EXERCISE BRIEF:
Below are records; copy every line in them that holds the word "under".

(Beginning of RECORDS TO USE)

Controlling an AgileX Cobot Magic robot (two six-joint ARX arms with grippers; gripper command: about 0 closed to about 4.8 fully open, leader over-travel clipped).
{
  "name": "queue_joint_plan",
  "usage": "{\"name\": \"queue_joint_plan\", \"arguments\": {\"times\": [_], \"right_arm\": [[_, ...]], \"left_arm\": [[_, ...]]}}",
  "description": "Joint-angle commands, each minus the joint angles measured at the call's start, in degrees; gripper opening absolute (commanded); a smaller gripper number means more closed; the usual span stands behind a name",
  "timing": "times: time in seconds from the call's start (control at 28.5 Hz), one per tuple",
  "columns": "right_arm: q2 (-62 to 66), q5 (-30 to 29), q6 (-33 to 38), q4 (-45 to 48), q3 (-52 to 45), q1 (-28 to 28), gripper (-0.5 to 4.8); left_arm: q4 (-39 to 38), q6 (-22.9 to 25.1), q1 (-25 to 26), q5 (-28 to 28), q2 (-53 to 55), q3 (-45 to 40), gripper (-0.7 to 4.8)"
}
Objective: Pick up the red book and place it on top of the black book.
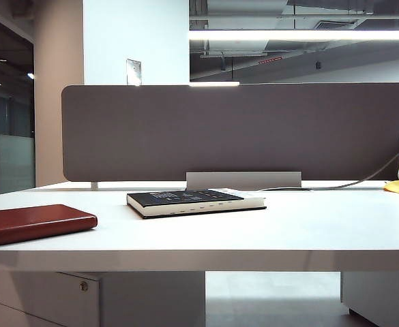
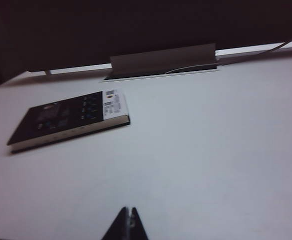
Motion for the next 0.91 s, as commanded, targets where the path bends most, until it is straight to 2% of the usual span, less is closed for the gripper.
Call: {"name": "queue_joint_plan", "arguments": {"times": [0.04, 0.42, 0.77, 0.91], "right_arm": [[0.0, -5.0, 3.9, 0.9, -0.2, 0.1, -0.04], [0.0, -6.4, 6.9, -1.4, 0.0, 0.1, -0.05], [0.0, -7.9, 9.2, 0.7, 1.2, 0.1, -0.05], [0.0, -10.4, 9.2, 0.9, 2.7, 0.1, -0.01]], "left_arm": [[-0.3, -1.1, 0.0, 0.4, 0.0, -0.2, -0.06], [-0.4, -1.1, 0.0, 0.2, 0.0, -0.2, -0.06], [-0.7, -3.9, 0.0, -3.7, 0.0, -0.2, -0.06], [-0.7, -3.9, 0.0, -3.7, 0.0, -0.2, -0.06]]}}
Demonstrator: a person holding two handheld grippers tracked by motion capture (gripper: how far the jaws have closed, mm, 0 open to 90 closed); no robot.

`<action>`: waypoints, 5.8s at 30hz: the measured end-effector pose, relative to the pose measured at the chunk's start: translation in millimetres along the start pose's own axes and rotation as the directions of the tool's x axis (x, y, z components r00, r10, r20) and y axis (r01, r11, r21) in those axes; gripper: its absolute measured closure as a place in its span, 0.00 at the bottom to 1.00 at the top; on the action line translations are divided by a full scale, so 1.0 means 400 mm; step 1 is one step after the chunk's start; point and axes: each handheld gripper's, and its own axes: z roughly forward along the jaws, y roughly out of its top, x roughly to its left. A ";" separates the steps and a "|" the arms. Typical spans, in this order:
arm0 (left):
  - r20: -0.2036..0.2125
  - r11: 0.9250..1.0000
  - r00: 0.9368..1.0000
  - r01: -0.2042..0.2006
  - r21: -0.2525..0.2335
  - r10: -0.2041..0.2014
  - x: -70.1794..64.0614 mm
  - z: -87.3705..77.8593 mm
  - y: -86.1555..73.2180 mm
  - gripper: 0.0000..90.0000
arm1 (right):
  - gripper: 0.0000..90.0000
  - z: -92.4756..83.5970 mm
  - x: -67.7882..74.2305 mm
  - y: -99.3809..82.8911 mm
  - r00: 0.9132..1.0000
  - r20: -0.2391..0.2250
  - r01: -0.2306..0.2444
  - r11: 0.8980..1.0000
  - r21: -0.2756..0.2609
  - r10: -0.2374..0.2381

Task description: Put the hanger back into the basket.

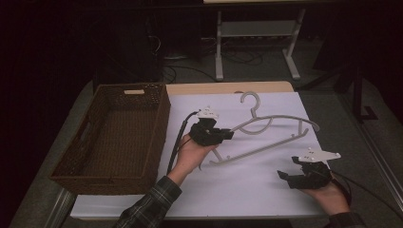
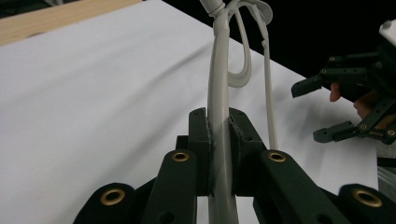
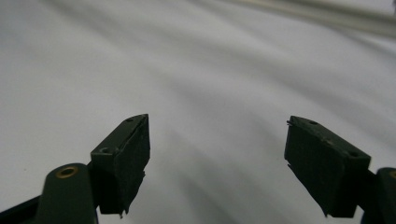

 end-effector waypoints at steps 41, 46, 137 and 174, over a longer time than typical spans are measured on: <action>-0.214 0.998 0.975 0.055 -0.038 -0.062 0.125 -0.340 0.114 0.91 | 0.21 0.005 -0.005 -0.002 1.000 0.005 -0.031 1.000 0.002 0.031; -0.235 0.997 0.970 0.053 -0.049 -0.063 0.138 -0.377 0.116 0.91 | 0.21 0.005 -0.005 -0.002 0.999 0.007 -0.034 0.999 0.002 0.034; -0.568 0.984 0.805 0.165 -0.066 -0.173 0.315 -0.907 -0.220 0.91 | 0.21 0.022 -0.013 0.003 0.999 0.027 -0.036 0.999 0.022 0.035; -0.537 0.970 0.824 0.240 0.046 -0.178 0.412 -0.771 -0.280 0.88 | 0.21 0.023 -0.014 0.004 0.999 0.032 -0.041 0.999 0.022 0.040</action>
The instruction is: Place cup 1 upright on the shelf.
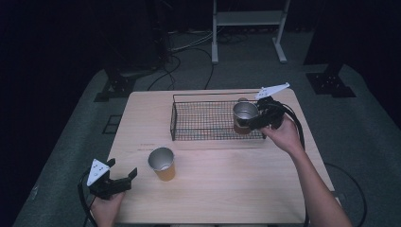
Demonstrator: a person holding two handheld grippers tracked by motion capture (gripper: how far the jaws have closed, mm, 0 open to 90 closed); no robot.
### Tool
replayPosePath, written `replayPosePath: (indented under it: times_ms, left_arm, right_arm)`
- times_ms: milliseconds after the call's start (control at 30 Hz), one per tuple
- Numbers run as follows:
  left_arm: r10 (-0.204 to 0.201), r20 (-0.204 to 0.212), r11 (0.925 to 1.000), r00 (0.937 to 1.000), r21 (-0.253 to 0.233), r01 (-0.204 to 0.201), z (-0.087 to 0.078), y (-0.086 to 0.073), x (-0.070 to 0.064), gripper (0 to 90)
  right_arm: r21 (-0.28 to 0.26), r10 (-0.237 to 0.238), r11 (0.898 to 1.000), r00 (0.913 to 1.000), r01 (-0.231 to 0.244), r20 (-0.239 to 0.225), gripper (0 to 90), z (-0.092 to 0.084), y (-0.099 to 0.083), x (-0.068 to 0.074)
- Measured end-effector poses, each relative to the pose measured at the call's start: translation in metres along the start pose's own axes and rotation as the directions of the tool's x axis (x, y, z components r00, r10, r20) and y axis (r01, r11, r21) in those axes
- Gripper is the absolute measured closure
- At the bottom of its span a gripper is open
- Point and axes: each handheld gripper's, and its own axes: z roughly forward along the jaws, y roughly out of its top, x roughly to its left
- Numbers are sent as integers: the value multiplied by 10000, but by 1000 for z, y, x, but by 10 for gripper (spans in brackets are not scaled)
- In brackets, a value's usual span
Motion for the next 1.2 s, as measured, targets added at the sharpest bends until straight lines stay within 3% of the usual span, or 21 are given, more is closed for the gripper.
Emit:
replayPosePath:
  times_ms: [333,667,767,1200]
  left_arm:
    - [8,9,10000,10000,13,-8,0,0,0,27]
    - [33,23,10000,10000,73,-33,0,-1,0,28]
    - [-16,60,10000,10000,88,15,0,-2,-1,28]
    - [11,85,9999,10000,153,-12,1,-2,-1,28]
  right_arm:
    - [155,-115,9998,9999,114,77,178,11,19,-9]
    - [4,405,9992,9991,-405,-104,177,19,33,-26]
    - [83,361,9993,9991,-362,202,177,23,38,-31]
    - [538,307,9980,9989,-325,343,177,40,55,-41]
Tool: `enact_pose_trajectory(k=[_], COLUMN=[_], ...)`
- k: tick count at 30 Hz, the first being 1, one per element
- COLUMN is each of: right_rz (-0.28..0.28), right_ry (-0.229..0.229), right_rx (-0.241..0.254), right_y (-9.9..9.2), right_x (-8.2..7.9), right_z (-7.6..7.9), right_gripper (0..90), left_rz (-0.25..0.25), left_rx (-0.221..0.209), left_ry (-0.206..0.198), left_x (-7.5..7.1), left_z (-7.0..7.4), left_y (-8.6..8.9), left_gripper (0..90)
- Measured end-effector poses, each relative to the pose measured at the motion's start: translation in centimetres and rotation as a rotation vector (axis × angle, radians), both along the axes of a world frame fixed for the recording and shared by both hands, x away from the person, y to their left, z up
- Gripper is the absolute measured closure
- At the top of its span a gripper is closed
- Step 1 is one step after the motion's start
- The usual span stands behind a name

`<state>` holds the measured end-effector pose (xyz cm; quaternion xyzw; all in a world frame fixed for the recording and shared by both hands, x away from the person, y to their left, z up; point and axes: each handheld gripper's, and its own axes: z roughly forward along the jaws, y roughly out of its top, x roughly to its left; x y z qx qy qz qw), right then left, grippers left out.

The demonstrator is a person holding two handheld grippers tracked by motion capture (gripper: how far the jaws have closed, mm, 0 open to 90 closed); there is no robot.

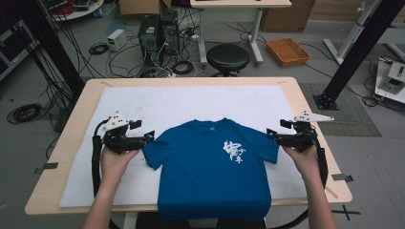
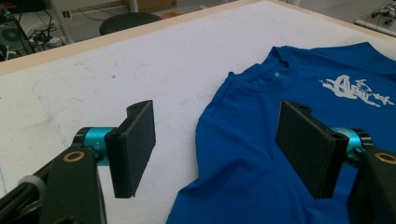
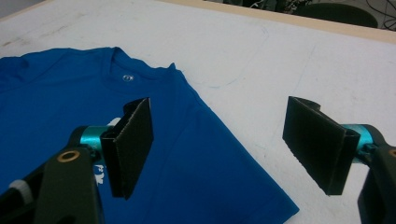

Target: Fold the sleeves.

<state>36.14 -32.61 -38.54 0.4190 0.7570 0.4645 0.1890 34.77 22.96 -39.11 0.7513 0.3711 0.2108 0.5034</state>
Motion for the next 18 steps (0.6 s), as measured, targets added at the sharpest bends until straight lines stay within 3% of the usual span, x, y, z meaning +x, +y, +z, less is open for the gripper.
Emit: enact_pose_trajectory(k=[6,18], right_rz=[-0.002,-0.006], right_ry=[-0.003,0.005], right_rx=[0.007,0.01], right_y=[0.01,-0.02], right_x=[-0.02,0.23], right_z=[0.11,-0.02], right_gripper=[24.9,25.8], left_rz=[0.007,0.0], left_rx=[0.011,-0.018], left_ry=[-0.002,0.027], left_x=[-0.05,0.22], left_z=[-0.08,-0.55], left_y=[-0.01,0.44], left_gripper=[29.1,29.8])
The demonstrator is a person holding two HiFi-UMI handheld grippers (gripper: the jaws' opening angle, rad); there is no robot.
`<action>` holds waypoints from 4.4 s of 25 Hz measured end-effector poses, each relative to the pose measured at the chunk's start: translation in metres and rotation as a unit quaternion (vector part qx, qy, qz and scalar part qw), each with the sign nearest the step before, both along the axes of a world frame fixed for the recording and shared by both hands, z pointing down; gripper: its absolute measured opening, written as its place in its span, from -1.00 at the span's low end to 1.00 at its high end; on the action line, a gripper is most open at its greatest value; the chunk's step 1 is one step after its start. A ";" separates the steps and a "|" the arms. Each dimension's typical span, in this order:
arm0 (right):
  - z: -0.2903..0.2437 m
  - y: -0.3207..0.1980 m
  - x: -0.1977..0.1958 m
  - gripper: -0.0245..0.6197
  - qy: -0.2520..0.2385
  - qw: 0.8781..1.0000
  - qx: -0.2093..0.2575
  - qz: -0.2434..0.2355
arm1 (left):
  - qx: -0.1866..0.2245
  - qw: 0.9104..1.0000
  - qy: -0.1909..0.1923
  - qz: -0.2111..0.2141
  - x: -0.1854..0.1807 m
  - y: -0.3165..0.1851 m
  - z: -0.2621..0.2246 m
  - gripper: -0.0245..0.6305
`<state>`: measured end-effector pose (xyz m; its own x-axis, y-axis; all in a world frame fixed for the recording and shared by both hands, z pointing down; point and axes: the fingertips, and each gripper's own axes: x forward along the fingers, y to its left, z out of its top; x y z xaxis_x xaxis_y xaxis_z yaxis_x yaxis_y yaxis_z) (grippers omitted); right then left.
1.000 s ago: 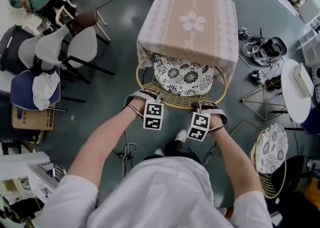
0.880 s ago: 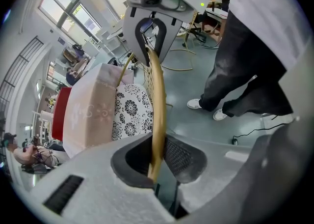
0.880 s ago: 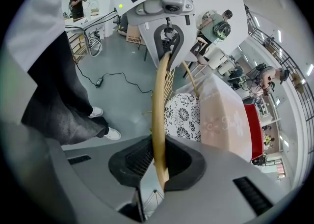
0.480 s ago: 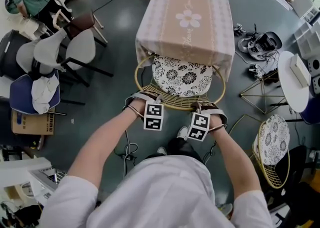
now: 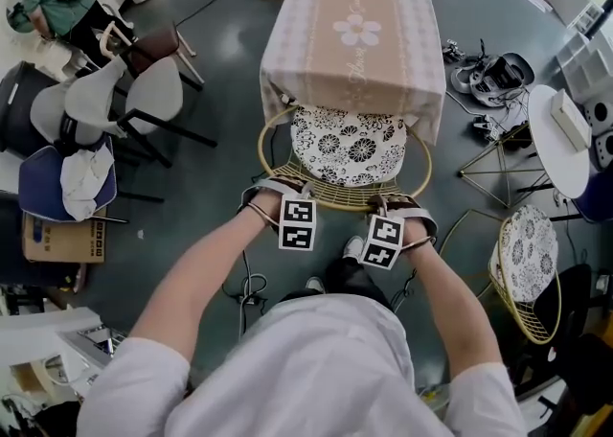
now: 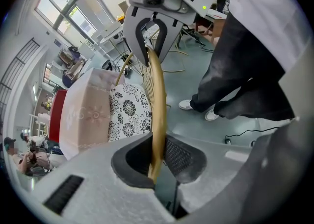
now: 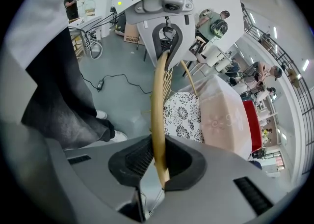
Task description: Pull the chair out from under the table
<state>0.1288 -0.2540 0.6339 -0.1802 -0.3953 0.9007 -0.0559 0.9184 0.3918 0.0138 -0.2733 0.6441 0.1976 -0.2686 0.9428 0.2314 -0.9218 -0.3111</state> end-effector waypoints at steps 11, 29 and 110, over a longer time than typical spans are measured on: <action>0.002 0.034 -0.009 -0.79 0.007 1.000 0.004 0.019 | 0.005 1.000 0.001 0.005 -0.009 0.033 0.002 -0.78; 0.005 0.080 -0.020 -0.79 0.022 0.999 0.000 0.049 | 0.003 1.000 0.007 0.024 -0.020 0.080 0.003 -0.78; 0.004 0.298 -0.048 -0.77 -0.012 0.999 -0.002 0.030 | 0.024 0.999 -0.004 -0.026 -0.049 0.300 0.007 -0.78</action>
<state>0.0806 0.0439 0.6382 -0.1782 -0.4029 0.8977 -0.1195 0.9145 0.3866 -0.0348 0.0264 0.6510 0.1738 -0.3230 0.9303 0.1860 -0.9169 -0.3531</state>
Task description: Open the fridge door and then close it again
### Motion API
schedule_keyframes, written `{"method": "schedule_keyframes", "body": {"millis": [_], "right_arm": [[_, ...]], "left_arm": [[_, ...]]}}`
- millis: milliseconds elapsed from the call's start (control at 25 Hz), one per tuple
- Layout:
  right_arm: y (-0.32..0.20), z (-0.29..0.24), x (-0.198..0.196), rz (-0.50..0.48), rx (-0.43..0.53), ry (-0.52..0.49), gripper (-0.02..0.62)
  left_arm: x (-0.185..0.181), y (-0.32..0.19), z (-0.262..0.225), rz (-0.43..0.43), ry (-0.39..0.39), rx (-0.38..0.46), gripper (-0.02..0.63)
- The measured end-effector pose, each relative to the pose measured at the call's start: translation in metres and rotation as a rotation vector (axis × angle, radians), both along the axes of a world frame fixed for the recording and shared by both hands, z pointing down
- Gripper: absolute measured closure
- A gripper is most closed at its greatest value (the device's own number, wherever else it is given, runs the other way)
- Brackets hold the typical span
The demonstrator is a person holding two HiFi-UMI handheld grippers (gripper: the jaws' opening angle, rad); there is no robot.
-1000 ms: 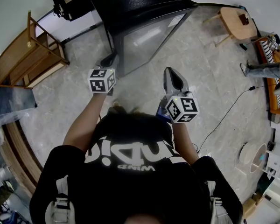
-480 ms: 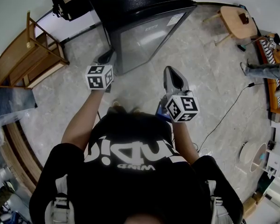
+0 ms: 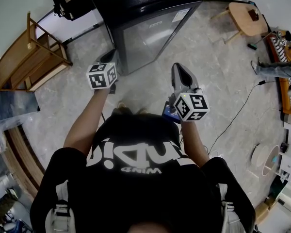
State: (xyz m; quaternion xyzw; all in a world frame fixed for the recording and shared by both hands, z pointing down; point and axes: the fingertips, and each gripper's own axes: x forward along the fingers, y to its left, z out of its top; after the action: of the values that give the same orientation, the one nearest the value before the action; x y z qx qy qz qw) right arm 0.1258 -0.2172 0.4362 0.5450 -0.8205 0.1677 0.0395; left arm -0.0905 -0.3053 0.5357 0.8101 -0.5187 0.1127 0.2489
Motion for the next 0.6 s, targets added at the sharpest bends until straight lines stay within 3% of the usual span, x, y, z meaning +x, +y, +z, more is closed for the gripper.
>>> {"method": "schedule_keyframes", "body": {"millis": [240,600], "right_arm": [[0.004,-0.005,0.012,0.019,0.015,-0.010,0.597],[0.019,-0.013,0.013,-0.010,0.039,-0.019,0.597]], "left_arm": [[-0.003,0.019,-0.020,0.012,0.036,0.021,0.604],[0.006,0.056,-0.078,0.098,0.045,0.136,0.604]]}}
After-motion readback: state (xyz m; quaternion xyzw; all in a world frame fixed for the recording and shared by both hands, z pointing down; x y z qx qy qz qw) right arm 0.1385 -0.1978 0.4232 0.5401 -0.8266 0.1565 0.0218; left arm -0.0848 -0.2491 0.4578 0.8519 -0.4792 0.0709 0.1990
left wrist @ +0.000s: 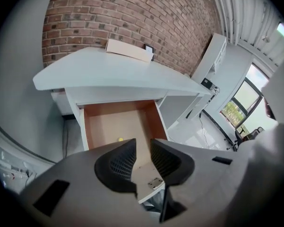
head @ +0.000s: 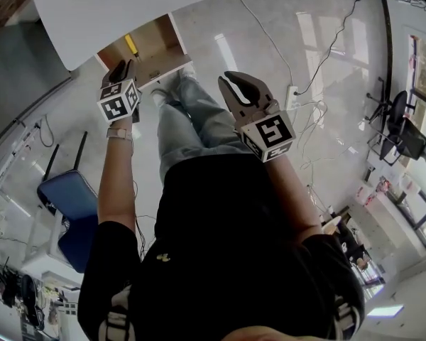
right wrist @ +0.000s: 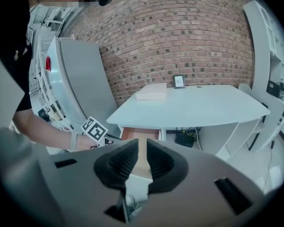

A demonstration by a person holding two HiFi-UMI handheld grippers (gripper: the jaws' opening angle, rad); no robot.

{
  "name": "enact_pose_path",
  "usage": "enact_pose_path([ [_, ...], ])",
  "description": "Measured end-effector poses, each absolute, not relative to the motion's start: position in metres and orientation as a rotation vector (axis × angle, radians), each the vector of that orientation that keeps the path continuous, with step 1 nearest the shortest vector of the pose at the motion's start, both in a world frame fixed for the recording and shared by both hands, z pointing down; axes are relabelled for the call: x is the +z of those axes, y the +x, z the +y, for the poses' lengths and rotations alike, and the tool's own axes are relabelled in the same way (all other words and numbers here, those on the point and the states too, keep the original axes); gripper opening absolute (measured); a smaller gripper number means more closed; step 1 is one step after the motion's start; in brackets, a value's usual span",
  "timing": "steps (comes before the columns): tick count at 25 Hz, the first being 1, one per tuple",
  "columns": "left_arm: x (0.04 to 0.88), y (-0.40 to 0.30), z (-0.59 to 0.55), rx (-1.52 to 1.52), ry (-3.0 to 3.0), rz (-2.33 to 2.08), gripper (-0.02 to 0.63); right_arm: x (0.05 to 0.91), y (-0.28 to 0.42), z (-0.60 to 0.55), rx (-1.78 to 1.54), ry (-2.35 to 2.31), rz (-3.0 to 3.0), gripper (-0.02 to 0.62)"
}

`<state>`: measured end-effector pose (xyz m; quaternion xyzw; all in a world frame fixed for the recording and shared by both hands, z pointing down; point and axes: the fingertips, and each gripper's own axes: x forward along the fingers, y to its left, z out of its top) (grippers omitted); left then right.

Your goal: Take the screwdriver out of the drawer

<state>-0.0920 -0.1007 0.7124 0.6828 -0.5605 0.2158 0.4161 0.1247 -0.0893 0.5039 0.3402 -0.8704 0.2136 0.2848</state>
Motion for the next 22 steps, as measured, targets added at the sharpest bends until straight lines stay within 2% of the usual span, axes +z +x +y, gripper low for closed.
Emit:
enact_pose_path([
  [22, 0.863, -0.110, -0.148, 0.752, 1.504, -1.459, 0.107, 0.562, 0.160, -0.075, 0.712, 0.924, -2.170, 0.057],
])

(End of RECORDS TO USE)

TASK ANSWER:
replayPosePath, written `replayPosePath: (indented under it: times_ms, left_arm, right_arm)`
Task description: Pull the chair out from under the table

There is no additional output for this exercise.